A mecânica de um sistema de liberação de compressão
Para entender como isso funciona, você precisa observar o que um motor diesel realmente faz. Ao contrário dos motores a gasolina que aceleram o fluxo de ar, os motores diesel sugam ar ilimitado. O injetor dispara, a compressão inflama o combustível e os gases em expansão empurram o pistão para baixo. Esse movimento descendente fornece potência às rodas.
Um freio motor inverte esse processo. Não reduz o combustível para marcha lenta. Mantém a entrada de ar aberta, mas modifica o sincronismo da válvula de escape. Quando o pistão atinge o topo do seu curso, em vez de segurar o ar comprimido para empurrar para baixo e criar potência, o motor abre a válvula de escape mais cedo.
O pistão empurra o ar comprimido para fora da válvula de escape na parte superior do cilindro e desacelera efetivamente o equipamento.
Este é o freio de liberação de compressão. O motorista aciona um interruptor na cabine. Isso aciona um mecanismo, geralmente por meio de balancins ou seguidores de came, que força a abertura das válvulas de escape durante o curso de compressão. O cilindro enche de ar. O pistão tenta comprimi-lo. Então, antes que a energia possa ser transferida de volta para o virabrequim, a válvula se abre. O ar comprimido expele o escapamento.

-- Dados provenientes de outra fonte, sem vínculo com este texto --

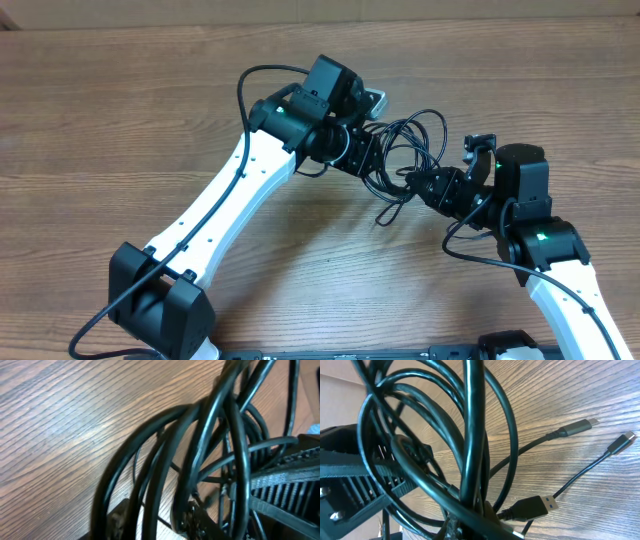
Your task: Untangle cables
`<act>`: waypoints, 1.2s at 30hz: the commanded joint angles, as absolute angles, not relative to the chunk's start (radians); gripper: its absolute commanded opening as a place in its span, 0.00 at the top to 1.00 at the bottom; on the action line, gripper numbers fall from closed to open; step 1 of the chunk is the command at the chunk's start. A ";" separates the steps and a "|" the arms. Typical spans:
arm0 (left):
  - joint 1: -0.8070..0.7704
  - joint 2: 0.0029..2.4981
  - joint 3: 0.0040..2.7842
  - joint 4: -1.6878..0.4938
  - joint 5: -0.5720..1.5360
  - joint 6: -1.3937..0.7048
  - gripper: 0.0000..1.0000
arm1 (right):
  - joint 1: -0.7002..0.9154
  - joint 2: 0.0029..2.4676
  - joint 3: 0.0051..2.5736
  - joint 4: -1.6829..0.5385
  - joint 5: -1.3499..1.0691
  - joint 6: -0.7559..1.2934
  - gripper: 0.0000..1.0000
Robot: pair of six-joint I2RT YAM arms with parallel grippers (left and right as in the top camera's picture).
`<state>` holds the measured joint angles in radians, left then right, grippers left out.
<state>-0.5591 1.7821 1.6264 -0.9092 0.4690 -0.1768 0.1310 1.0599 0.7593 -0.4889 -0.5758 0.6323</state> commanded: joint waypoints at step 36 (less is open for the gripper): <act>-0.461 1.734 1.763 -0.966 0.469 -0.183 0.58 | 0.128 1.056 0.778 -0.510 -0.586 0.631 0.96</act>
<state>-0.4431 1.7412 1.7531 -0.9623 0.4305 -0.1841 0.1307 1.0595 0.7593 -0.5175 -0.5724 0.6323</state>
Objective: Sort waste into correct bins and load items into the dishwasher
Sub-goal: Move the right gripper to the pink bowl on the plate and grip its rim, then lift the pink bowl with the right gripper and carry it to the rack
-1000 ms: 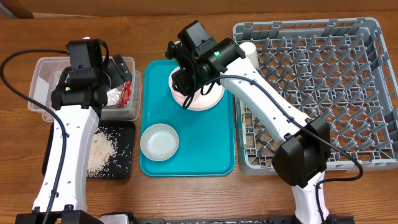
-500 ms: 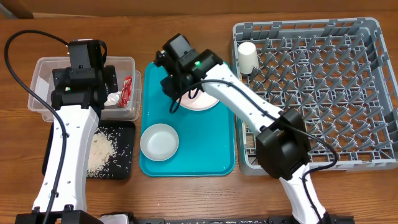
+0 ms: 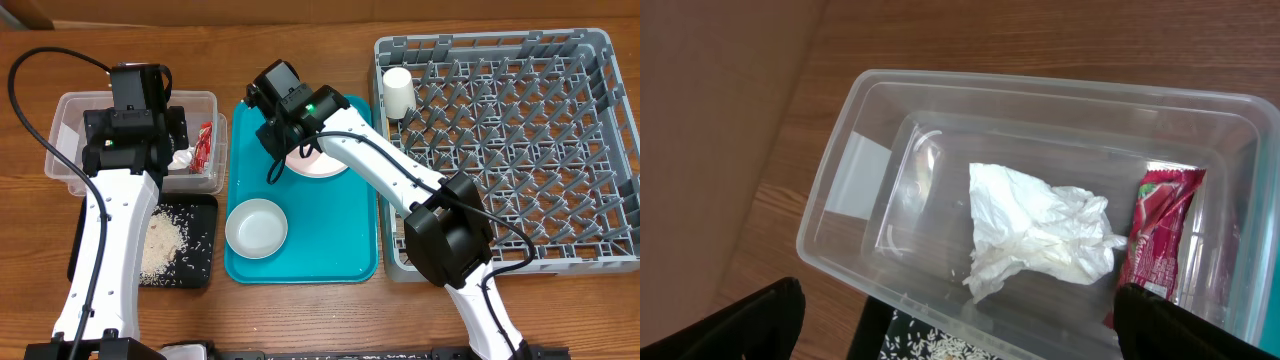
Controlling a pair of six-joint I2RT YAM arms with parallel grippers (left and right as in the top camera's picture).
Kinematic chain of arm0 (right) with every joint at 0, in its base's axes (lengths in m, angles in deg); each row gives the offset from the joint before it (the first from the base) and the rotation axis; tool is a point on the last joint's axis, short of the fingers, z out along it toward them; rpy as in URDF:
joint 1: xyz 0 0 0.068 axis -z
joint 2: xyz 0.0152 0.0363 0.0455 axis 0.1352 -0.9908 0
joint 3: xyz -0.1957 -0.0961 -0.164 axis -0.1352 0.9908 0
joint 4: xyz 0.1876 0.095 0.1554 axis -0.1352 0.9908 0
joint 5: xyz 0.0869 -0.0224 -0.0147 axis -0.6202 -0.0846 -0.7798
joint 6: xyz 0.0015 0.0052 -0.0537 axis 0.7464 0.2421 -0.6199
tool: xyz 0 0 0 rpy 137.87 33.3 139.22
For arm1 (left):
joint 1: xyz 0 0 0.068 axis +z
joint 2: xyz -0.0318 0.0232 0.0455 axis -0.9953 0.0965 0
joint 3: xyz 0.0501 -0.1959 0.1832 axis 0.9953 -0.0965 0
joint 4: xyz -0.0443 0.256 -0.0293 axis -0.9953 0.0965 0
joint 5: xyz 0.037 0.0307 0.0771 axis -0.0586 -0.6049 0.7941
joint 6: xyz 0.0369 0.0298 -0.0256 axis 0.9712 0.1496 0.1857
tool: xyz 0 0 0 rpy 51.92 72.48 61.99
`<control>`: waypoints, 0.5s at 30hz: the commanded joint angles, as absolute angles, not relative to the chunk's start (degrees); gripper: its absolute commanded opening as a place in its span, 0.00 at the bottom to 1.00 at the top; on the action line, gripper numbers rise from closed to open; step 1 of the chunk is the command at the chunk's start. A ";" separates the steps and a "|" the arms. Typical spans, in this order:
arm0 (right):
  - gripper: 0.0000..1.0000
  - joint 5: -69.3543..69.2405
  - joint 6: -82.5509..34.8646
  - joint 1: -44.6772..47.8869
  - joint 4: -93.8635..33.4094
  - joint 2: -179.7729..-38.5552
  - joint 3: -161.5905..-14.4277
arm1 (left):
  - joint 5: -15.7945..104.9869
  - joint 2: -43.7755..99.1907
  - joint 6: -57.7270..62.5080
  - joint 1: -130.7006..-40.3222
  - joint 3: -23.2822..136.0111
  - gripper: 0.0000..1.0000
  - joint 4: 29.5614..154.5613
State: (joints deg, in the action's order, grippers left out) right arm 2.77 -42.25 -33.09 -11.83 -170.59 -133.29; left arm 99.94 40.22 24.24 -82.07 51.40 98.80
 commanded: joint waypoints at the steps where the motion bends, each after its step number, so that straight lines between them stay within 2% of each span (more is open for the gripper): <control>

A energia que teria empurrado o pistão para baixo e acelerado o caminhão é perdida na atmosfera. O motor se torna uma enorme bomba de ar. O motorista tem que trabalhar duro apenas para girar o virabrequim contra essa resistência. Essa resistência é a força de frenagem. É enorme. É consistente. E quase não gera calor nos freios de serviço.
Por que os freios de escape não são suficientes
Você pode ouvir “freio de escape” e “freio motor” usados de forma intercambiável por pessoas que não sabem a diferença. Eles estão errados.

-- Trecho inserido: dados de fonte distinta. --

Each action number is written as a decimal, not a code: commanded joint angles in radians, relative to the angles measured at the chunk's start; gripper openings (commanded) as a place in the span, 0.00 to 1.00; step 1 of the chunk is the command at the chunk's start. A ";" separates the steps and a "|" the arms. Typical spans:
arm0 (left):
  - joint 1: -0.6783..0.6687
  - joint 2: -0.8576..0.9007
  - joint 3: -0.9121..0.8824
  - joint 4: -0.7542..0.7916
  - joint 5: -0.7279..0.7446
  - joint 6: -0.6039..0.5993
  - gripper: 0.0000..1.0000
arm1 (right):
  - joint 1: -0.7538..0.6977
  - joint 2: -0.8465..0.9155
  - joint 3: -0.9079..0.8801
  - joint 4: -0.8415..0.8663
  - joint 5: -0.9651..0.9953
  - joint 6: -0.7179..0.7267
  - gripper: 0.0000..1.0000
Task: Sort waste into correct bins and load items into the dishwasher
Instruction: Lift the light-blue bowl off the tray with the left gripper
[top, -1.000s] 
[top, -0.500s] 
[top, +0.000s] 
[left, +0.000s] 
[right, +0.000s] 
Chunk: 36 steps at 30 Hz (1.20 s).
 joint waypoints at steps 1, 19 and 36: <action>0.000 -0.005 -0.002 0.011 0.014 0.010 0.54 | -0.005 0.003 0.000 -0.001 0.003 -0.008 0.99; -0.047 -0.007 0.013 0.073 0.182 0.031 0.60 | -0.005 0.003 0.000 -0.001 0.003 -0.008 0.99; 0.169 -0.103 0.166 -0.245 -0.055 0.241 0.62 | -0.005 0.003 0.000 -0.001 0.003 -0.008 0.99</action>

Um freio de escape é uma válvula borboleta simples montada no tubo de escape. Ele fecha para criar contrapressão. O motor tem que trabalhar mais para empurrar os gases de escape para fora daquele pequeno buraco. Isso ajuda. É melhor que nada. É barato instalar. Mas não é um sistema de liberação de compressão.
Em uma inclinação de quarenta e cinco graus com carga total, um freio exaustor impedirá que você acelere. Isso não o atrasará para uma velocidade segura. Um freio motor de liberação por compressão altera a mecânica interna do motor para dissipar a energia cinética. Ele fornece o poder de parada que um freio de escape simplesmente não consegue igualar.
O custo de ignorar a física
Os sistemas falham. Os motoristas cometem erros. E a gravidade não se importa com a sua lista de equipamentos.